Выбрать главу

Поскольку однажды народ установил, что имущество церкви является ее собственностью, непозволительно подсчитывать это имущество, определяя, много его или мало. Это было бы нарушением права собственности. Какое зло может произрасти из того, что богатство находится в чьих-то руках, если высшая власть единолично и полностью контролирует любого собственника, тем самым препятствуя злоупотреблениям и обеспечивая соблюдение им взятых на себя обязательств по расходованию средств? Вот почему палата общин Великобритании даже в случае крайней государственной необходимости не станет пополнять свои ресурсы путем конфискации имущества церкви и бедняков. Это не входит в состав средств, которыми пользуется наш комитет финансов.

* * *

С торжеством естественной гордости должен сообщить вам, что те англичане, которые хотели бы заставить нас одним глотком выпить мерзости ваших парижских обществ, ошиблись в своих ожиданиях. Ограбление вашей церкви способствовало безопасности нашей; народ проснулся; он с ужасом и тревогой следит за этим чудовищным и постыдным актом разбоя. Его глаза открылись, и с каждым днем он все лучше видит подлинные мотивы, личные выгоды бесстыдных людей, которые перешли от лицемерия и обмана к открытому насилию и грабежу. Когда мы у себя замечаем подобного рода поползновения, мы их тотчас пресекаем.

Полагаю, что мы никогда не потеряем настолько чувство долга, возложенного на нас общественным законом, чтобы под предлогом государственной пользы конфисковать публичное имущество или состояние отдельного гражданина. Кто, кроме тирана (слово, которое выражает все, способствующее порче и деградации человеческой натуры), мог бы отнимать собственность у людей без суда и предварительного обвинения, даже не выслушав их; и это у сотен, тысяч, у целых классов; кто, не утратив последних следов человечности, мог подвергнуть унижению людей высокопоставленных, выполнявших важные государственные функции, часто преклонного возраста, который сам по себе должен был вызывать уважение и сочувствие; и сбросить их с самых высот в состояние нищенства, унижения, презрения.

Правда, великие конфискаторы позволили своим жертвам сохранить некоторые надежды на крохи и объедки с их же собственного стола, от которого их отогнали с такой жестокостью, чтобы устроить пир для гарпий лихоимства и ростовщичества. Но лишить людей независимости, заставить жить на подаяние – само по себе ужасная жестокость. То, что некоторому классу людей, не привыкших к другой жизни, могло показаться выносимым, превратилось в ужасную катастрофу для тех, кто никогда даже близко не подходил к подобному состоянию. Многим наказание бесчестием и разорением казалось хуже смерти. Несомненно, жестокие страдания усиливало то, что люди эти были религиозны, хорошо образованны, занимали в государстве высокие административные посты. Каково им было получать обломки своего имущества в виде милостыни из рук бесчестных невежд, которые их полностью обобрали; получать даже не как благотворительный взнос верующих, а как оскорбительную подачку атеистов, стремящихся представить тех, кто ее берет, гадкими, презренными и униженными в глазах человечества.

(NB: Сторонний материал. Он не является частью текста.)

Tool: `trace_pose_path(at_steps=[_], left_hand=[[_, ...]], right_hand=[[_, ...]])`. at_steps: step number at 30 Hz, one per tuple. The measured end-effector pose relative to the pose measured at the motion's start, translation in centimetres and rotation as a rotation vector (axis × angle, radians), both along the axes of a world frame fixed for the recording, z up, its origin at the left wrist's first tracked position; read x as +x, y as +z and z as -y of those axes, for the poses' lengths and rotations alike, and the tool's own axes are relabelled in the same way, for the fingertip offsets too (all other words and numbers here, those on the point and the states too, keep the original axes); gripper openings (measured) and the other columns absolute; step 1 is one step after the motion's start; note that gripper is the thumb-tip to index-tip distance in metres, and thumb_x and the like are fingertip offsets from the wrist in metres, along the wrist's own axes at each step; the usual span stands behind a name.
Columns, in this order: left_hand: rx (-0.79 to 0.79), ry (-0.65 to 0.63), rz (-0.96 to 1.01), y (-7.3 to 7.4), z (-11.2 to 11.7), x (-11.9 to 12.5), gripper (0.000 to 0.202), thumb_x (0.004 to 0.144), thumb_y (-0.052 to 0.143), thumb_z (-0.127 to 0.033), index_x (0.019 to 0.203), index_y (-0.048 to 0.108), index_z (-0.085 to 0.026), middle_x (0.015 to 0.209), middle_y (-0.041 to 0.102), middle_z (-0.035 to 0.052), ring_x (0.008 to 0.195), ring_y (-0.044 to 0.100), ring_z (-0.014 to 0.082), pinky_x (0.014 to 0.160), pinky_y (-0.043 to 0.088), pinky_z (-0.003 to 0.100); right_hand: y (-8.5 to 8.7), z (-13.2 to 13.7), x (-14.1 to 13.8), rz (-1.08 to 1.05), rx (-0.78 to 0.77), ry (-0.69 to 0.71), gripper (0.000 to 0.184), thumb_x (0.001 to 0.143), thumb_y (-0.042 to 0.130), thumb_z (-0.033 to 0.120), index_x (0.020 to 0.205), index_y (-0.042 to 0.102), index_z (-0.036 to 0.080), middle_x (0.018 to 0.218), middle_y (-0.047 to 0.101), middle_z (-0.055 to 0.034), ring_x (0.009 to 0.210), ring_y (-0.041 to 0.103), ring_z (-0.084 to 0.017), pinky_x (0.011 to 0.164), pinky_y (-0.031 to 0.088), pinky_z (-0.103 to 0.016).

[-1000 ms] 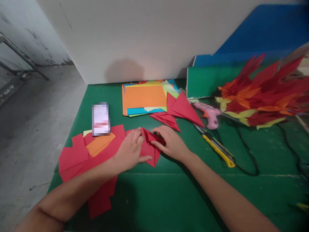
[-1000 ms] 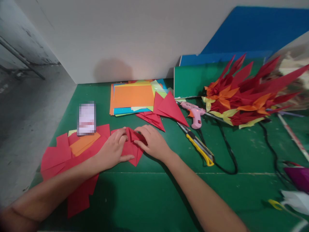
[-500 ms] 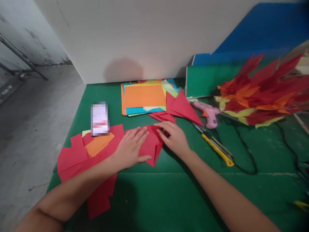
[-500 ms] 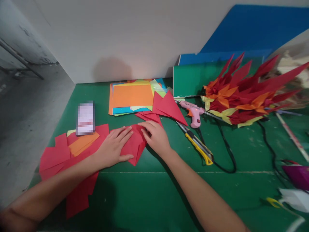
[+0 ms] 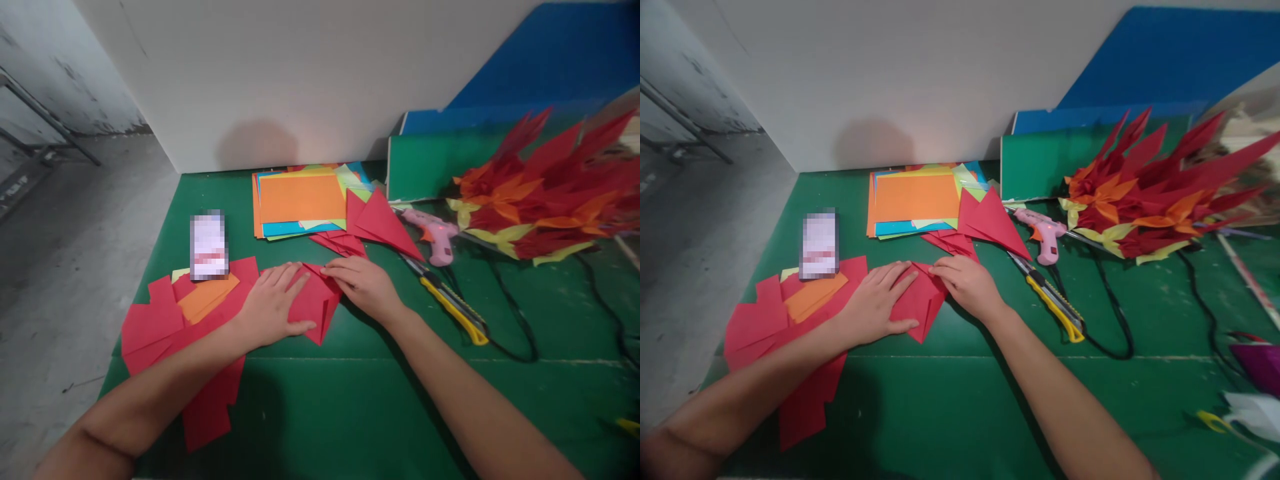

Но с точки зрения этих господ, захват силой – законное право; кажется, в якобинских клубах Пале-Рояля сделали открытие, что право на имущество не зависит от законов и обычаев, решений судов, указов, которым уже тысяча лет. Они утверждают, что церковники – мнимые фигуры, государственные креатуры; что при желании их можно уничтожить; что имущество, которым они обладают, на самом деле принадлежит не им, а государству, создавшему этот вымысел, и нас не должны беспокоить их естественные страдания, потому что сами они – фикция. Не все ли равно, как называть людей, которых прокляли, лишили возможности заниматься своим призванием, которому они посвятили себя навсегда, на котором строили план своей жизни и жизни близких.

Враги собственности поначалу делали вид, что они всей душой болеют за соблюдение обязательств, принятых между королем и общественными кредиторами. Эти профессора – специалисты по правам человека так были заняты обучением других, что у них просто не было времени, чтобы поучиться самим; в противном случае они бы узнали, что первое изначальное обязательство гражданского общества – это торжественное обещание охранять собственность граждан, а не удовлетворение требований кредиторов к государству. Правам граждан принадлежит приоритет. Состояние отдельных лиц, полученное по наследству или приобретенное в результате участия в прибылях какого-либо общества, не является гарантом для государственных кредиторов. При заключении договоров они никогда не имеют их в виду, ибо прекрасно понимают, что монарх или сенат могут предложить в залог только национальный доход государства, а общественное достояние образуется только путем справедливого пропорционального налогообложения, действительного для всех граждан. Только национальный доход является залогом государства, и ничто иное им быть не может.